Bassel Oudat , Tuesday 7 Feb 2023

The massive earthquake that hit southern Turkey this week has also had a devastating impact on Syria, with the threat of yet worse to come


At dawn on Monday, an earthquake measuring 7.8 on the Richter Scale rocked southern Turkey and northwest Syria. Its epicentre was in Marash in Turkey, and its shockwaves reached out for hundreds of kilometres causing calamitous destruction and killing and injuring thousands of people.

Turkish President Recep Tayyip Erdogan said as Al-Ahram Weekly went to press, that the number of victims could climb substantially over the coming days.

The head of earthquake research in Turkey said that this was the strongest earthquake to hit the country since 1999, while the country’s emergency services said on Monday that there had been 78 aftershocks after the main earthquake.

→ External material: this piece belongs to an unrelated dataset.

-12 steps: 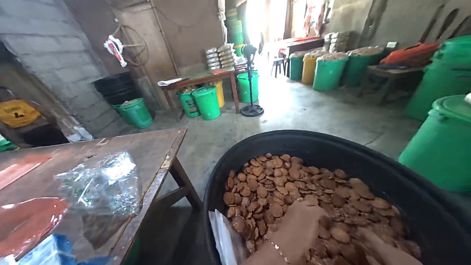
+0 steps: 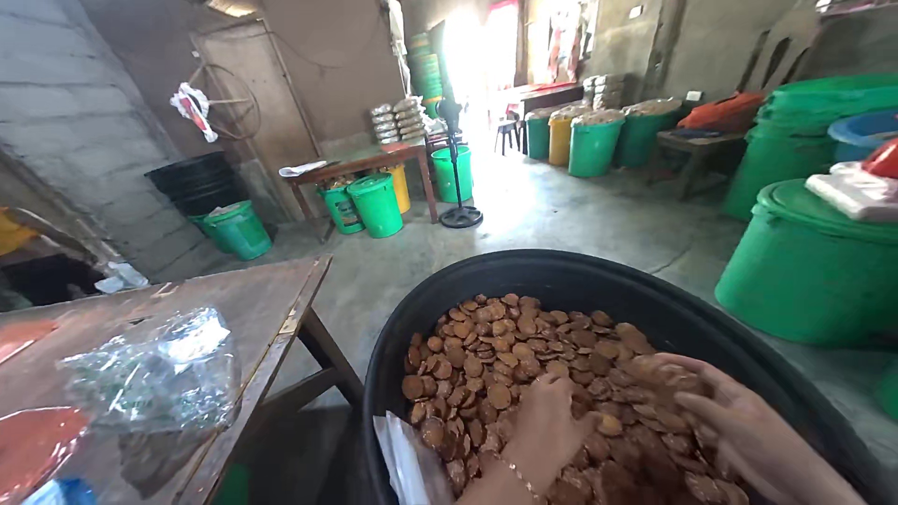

Turkey’s armed forces created an air corridor to deliver aid to the afflicted regions, having to find alternatives to airports in southern cities where runways had been seriously damaged.

The railway to Turkey’s southern Gaziantep Province had been damaged, and the Turkish Ministry of Education suspended schools for two weeks in provinces impacted by the earthquake. The Turkish government declared a Level 4 emergency, meaning that it is accepting international assistance after the disaster.

The EU quickly dispatched rescue teams to Turkey and vowed to assist by all means necessary. The Russian government said it would send 100 search and rescue personnel, and the Czech Prime Minister said his country would send a search and rescue team of 67.

Hungary immediately sent search and rescue teams, while the US, China, Israel, Iran, Egypt, Japan, France, Italy, Britain and others volunteered urgent assistance at all levels to assist in overcoming the calamity.

Erdogan said that 45 countries so far had said they would help in rescue operations in the wake of the devastating earthquake.